◆ **What you are asked to do**
Would you please repeat exactly the entries below, starting at the line with "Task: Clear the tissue" and ending at the line with "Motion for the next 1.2", and nothing outside that range? Leave out the pictures.
====
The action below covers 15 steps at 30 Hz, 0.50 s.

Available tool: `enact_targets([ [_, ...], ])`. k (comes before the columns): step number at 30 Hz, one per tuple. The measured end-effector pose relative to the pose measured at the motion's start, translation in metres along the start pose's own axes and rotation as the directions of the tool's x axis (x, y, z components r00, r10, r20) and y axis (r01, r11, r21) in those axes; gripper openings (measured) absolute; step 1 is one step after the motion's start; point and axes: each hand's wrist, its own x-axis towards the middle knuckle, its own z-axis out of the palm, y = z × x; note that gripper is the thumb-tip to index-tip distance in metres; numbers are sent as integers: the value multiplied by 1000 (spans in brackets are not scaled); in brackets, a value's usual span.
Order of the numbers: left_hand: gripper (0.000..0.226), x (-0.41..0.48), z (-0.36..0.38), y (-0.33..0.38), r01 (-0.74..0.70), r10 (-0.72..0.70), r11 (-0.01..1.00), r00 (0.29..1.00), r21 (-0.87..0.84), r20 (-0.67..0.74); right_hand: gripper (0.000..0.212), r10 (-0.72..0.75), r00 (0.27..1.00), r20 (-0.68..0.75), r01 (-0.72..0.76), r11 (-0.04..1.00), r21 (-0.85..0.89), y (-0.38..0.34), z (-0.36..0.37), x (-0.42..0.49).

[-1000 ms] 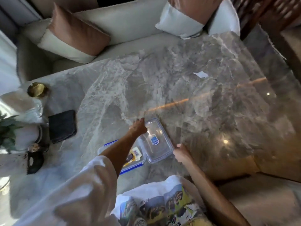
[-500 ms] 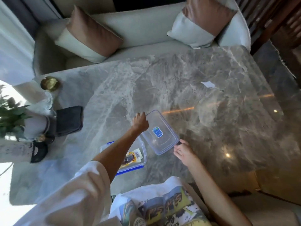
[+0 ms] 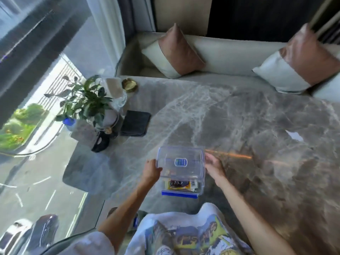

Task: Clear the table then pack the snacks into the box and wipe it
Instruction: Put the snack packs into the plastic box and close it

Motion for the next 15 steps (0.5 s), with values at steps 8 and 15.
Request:
enact_targets([
  [8,41,-23,29,-29,31,-29,990,999,-137,19,52,43,993,-105,-56,991,-125,45,6,-17],
  [15,42,-25,36,-39,36,-31,989,999,-145,35,56,50,993,-110,-64,989,-133,53,16,-28],
])
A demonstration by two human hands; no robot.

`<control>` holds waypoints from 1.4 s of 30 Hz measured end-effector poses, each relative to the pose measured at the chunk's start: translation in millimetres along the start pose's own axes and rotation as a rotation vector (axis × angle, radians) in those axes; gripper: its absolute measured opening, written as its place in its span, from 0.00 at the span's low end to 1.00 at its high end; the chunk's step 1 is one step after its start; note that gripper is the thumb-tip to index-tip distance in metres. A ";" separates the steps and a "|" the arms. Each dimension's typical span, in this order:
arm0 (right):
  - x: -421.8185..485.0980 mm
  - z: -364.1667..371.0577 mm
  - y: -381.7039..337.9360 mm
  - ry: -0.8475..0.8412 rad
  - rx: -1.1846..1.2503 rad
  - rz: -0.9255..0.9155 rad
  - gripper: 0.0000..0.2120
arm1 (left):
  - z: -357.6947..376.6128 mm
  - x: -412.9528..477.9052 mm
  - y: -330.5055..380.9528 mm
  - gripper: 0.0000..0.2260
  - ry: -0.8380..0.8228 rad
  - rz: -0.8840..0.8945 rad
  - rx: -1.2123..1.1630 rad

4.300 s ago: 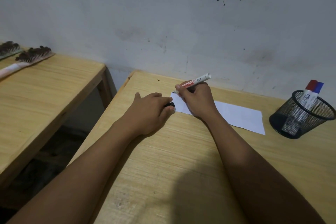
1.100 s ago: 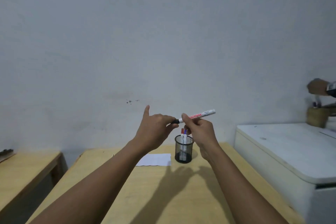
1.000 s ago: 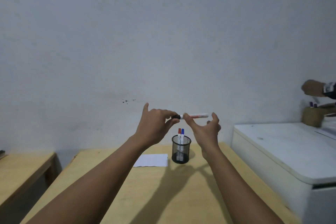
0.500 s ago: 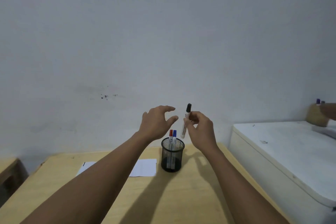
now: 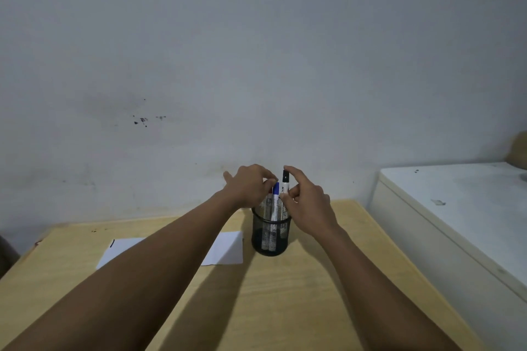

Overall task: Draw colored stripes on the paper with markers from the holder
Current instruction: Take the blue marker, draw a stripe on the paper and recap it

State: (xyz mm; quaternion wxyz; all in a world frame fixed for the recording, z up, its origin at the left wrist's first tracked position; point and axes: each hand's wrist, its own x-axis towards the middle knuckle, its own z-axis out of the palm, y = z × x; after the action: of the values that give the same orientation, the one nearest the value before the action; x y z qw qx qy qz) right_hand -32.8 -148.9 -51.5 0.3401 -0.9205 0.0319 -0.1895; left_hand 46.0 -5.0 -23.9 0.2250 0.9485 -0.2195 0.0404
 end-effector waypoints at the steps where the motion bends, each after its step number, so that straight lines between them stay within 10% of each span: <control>1: -0.4 0.9 0.7 -0.012 -0.018 0.001 0.23 | 1.0 0.7 -2.0 0.13 0.009 0.010 -0.006; 15: -2.7 -21.4 -19.3 0.132 0.123 0.028 0.18 | -35.4 -4.4 11.2 0.07 0.178 0.062 -0.165; 19: -14.7 -37.1 -47.4 -0.098 0.131 -0.041 0.19 | -78.0 -22.7 21.1 0.09 0.270 0.075 -0.309; 25: -39.0 -69.2 -94.3 0.038 0.786 0.020 0.12 | -145.5 -86.5 22.4 0.10 0.354 0.048 -0.600; 30: -56.8 -80.9 -137.3 0.087 1.214 0.142 0.08 | -162.0 -136.3 13.1 0.16 0.258 0.098 -0.423; 42: -88.0 -54.2 -200.7 -0.036 1.008 -0.030 0.10 | -172.3 -203.2 -11.8 0.10 0.449 0.237 0.127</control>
State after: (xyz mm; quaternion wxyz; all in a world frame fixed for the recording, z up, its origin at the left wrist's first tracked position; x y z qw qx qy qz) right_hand -148.5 -11.8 85.5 0.7399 -0.6454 -0.0828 -0.1705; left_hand -128.0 162.0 89.9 0.2015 0.8957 -0.2705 0.2896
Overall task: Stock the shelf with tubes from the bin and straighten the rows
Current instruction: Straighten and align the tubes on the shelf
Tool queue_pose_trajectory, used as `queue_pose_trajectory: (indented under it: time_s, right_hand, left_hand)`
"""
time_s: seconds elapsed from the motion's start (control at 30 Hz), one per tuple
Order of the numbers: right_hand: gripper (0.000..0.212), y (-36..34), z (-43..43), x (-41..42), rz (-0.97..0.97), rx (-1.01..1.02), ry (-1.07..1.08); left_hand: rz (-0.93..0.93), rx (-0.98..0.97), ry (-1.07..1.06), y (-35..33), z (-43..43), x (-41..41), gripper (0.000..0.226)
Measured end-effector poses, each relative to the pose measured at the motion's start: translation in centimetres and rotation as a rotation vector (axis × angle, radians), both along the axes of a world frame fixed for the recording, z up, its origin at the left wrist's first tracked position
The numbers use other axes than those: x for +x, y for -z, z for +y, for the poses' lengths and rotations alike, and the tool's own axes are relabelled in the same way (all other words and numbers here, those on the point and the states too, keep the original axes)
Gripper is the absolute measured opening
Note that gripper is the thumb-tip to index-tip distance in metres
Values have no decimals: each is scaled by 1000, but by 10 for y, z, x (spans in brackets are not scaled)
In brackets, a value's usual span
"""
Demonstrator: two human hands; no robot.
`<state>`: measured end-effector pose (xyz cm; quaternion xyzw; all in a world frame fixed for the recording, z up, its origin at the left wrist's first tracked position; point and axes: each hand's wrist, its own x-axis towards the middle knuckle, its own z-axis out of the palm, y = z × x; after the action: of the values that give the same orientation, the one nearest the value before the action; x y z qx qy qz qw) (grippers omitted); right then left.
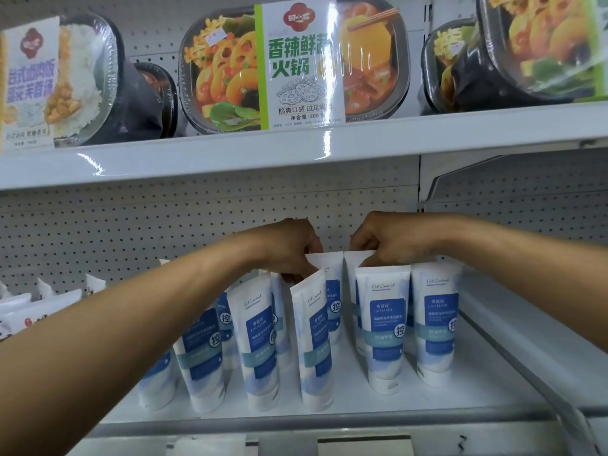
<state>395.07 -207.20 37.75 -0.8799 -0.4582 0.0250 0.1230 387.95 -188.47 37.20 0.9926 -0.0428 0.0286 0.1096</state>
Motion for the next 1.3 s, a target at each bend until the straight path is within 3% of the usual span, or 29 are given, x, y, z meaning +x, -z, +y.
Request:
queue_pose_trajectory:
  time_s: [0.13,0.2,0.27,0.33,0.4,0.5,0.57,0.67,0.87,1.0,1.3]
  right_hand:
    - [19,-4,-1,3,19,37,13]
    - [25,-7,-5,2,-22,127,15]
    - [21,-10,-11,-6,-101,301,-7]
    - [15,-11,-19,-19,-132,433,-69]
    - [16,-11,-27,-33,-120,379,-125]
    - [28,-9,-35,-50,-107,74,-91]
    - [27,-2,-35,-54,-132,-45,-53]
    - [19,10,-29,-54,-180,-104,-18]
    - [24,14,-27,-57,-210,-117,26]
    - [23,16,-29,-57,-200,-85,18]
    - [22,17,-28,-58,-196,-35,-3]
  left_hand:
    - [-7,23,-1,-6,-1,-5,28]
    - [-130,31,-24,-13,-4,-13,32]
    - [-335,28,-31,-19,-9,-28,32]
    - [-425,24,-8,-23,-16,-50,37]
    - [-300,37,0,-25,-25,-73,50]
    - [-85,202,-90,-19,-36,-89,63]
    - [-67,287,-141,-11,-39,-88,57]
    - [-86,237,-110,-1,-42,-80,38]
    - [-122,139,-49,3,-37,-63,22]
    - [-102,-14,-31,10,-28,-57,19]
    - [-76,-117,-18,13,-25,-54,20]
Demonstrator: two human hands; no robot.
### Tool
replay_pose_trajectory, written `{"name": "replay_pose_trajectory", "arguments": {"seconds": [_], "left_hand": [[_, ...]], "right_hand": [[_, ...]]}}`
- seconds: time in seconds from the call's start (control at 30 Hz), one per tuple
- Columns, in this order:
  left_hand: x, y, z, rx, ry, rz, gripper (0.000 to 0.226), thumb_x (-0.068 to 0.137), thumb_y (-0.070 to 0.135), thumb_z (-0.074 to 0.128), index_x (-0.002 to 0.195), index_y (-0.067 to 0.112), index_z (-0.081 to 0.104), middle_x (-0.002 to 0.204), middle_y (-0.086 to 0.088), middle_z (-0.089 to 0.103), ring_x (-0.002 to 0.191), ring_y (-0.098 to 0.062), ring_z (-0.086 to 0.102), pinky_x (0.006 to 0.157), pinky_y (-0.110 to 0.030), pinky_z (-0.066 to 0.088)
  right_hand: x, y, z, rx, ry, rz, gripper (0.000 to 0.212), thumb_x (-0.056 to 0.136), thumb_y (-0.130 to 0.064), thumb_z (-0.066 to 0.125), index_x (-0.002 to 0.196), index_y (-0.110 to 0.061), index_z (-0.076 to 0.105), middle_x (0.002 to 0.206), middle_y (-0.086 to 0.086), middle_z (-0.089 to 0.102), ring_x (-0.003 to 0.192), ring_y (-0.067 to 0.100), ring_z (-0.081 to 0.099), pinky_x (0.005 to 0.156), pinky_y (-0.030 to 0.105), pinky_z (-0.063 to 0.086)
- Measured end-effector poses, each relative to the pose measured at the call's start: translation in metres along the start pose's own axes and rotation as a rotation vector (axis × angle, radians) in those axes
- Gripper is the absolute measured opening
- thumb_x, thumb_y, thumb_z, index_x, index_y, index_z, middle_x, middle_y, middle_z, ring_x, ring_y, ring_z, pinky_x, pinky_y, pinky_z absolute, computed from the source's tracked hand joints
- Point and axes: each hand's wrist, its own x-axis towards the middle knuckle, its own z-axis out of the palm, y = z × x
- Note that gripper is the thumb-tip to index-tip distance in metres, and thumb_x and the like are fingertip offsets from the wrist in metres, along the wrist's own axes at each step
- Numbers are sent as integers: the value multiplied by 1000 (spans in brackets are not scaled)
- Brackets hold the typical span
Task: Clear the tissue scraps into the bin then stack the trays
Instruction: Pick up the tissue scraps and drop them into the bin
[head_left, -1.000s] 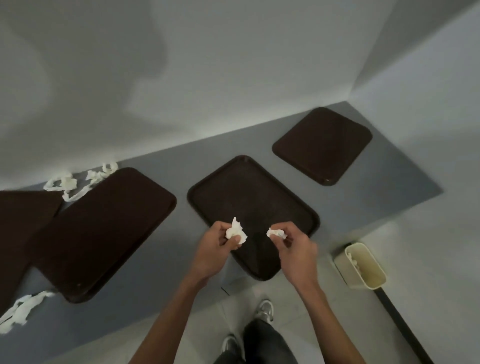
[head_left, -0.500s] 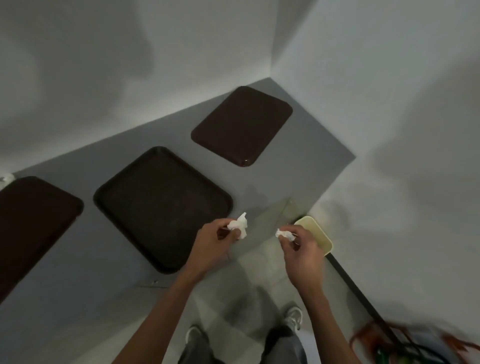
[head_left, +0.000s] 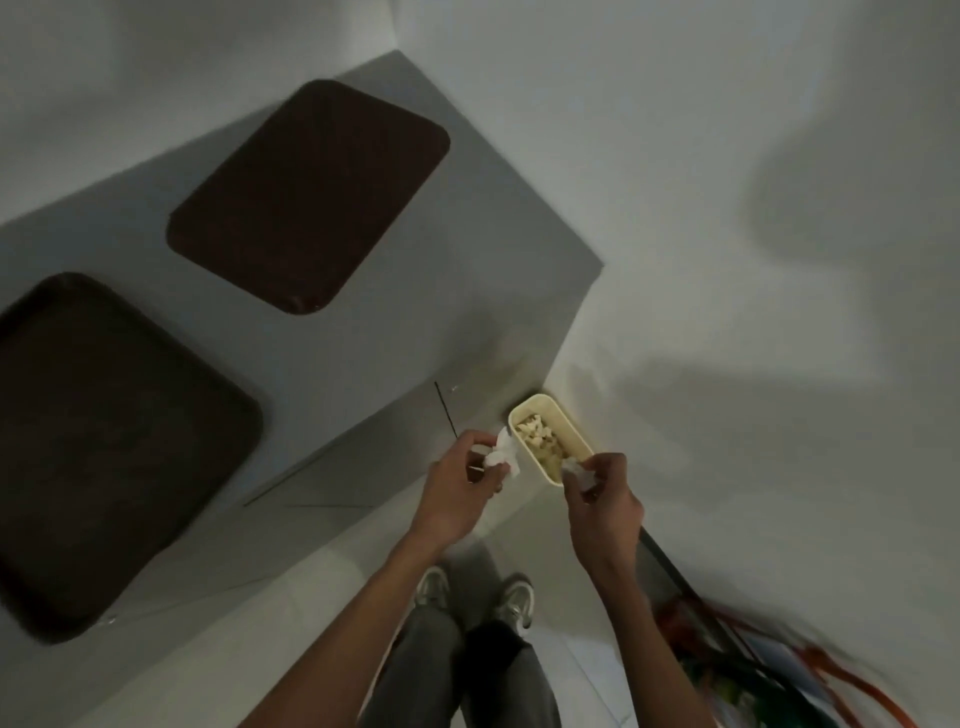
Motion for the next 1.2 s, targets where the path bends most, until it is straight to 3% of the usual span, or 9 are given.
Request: {"name": "replay_pose_trajectory", "arguments": {"seconds": [0.1,0.2,0.3,0.43,0.57,0.7,0.8,0.93,1.2], "left_hand": [[55,-34,37,65,-14,-48,22,92,23,77,112,26,67,98,5,74,76,-5,74,71,-18,58],[108,-77,74,184,-38,-54,20,92,23,76,112,22,71,100,-1,75,84,-12,74,78,-26,59],[164,-125,110,279,-75,-53,21,93,23,73,113,19,72,101,-2,76,89,-18,72,83,-35,60],[233,-181,157,421,-116,-66,32,96,31,67,125,17,68,116,-6,73,104,-23,67,83,-23,45],[297,-223,201,518,-185,-95,38,99,30,59,134,14,62,127,-13,68,125,-33,53,94,-31,43],[336,-239,229,596,-247,-134,55,99,30,58,151,17,46,145,-15,56,136,-35,47,106,-37,45],[344,-237,231,644,-317,-130,68,100,38,60,157,15,33,152,-13,49,141,-33,44,104,-36,43],[325,-210,212,669,-298,-68,62,100,35,59,155,15,37,148,-14,54,138,-31,48,105,-34,41],[202,-119,129,654,-180,22,54,105,30,53,155,24,36,150,-8,49,141,-30,43,115,-43,40]], "right_hand": [[42,52,24,-26,9,51,17,101,-37,69,104,-27,55,100,-3,73,74,3,64,56,15,44],[81,109,63,-86,-26,103,7,104,-30,65,105,-23,63,100,-4,70,69,5,60,53,12,39],[120,174,110,-118,-14,97,2,102,-23,66,103,-22,66,109,6,75,80,22,67,62,20,49],[164,241,161,-145,-30,113,6,103,-23,64,109,-21,63,120,12,72,97,32,71,77,38,63],[199,288,192,-161,-52,147,9,101,-15,65,108,-21,62,127,13,70,107,33,70,82,29,55],[223,322,207,-223,-99,148,21,94,-12,68,113,-21,65,127,13,66,108,34,67,88,34,53],[228,323,204,-247,-118,167,25,91,-12,70,113,-21,67,125,12,67,109,35,66,91,38,54],[213,292,183,-254,-97,128,20,98,-18,66,117,-22,66,130,13,66,107,35,67,86,37,56],[139,157,110,-284,-96,-47,28,105,-36,57,132,-30,57,138,7,66,108,32,70,87,46,64]]}}
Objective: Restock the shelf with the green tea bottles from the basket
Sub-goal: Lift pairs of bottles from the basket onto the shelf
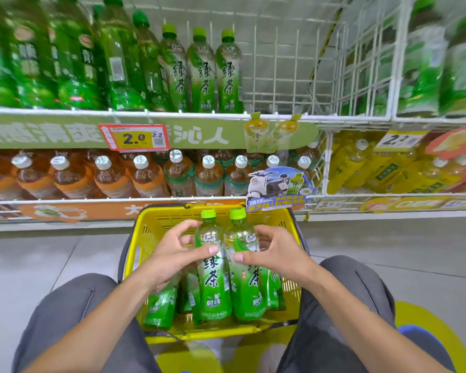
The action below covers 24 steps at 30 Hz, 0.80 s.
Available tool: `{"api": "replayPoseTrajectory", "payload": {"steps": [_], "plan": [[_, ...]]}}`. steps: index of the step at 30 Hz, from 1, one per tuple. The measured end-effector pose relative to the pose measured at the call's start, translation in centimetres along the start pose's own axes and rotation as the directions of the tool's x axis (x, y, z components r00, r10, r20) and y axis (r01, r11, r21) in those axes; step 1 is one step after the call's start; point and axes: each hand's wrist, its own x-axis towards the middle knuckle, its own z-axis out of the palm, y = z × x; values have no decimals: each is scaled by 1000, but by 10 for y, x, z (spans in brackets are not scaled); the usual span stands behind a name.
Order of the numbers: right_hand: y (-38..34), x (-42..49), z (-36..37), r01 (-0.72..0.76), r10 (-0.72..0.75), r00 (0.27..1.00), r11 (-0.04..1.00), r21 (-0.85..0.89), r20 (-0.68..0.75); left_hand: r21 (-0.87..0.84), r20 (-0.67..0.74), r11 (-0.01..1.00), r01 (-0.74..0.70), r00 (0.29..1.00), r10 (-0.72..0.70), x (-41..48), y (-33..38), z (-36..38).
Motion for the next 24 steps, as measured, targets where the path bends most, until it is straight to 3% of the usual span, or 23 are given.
{"api": "replayPoseTrajectory", "payload": {"steps": [8, 13, 18, 24], "plan": [[-132, -22, -59, 330, -333, 935, 943, -48, -124, 103, -28, 930, -354, 933, 358, -31, 168, -2], [-211, -23, -110, 485, -498, 840, 867, -111, -217, 171, -32, 853, -493, 863, 505, -25, 269, 8], [-248, 5, -150, 495, -535, 782, 845, -203, -319, 223, -75, 799, -559, 807, 586, -3, 334, 25], [-257, 57, -187, 388, -433, 816, 901, -192, -382, 211, -116, 824, -526, 824, 555, 49, 364, 43]]}}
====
◆ **Result for this task**
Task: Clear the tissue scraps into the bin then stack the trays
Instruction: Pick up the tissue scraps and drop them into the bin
[head_left, -1.000s] 
[head_left, -0.500s] 
[head_left, +0.000s] 
Motion for the next 1.2 s, targets where the path bends most, until it is straight to 3% of the usual span, or 9 are given.

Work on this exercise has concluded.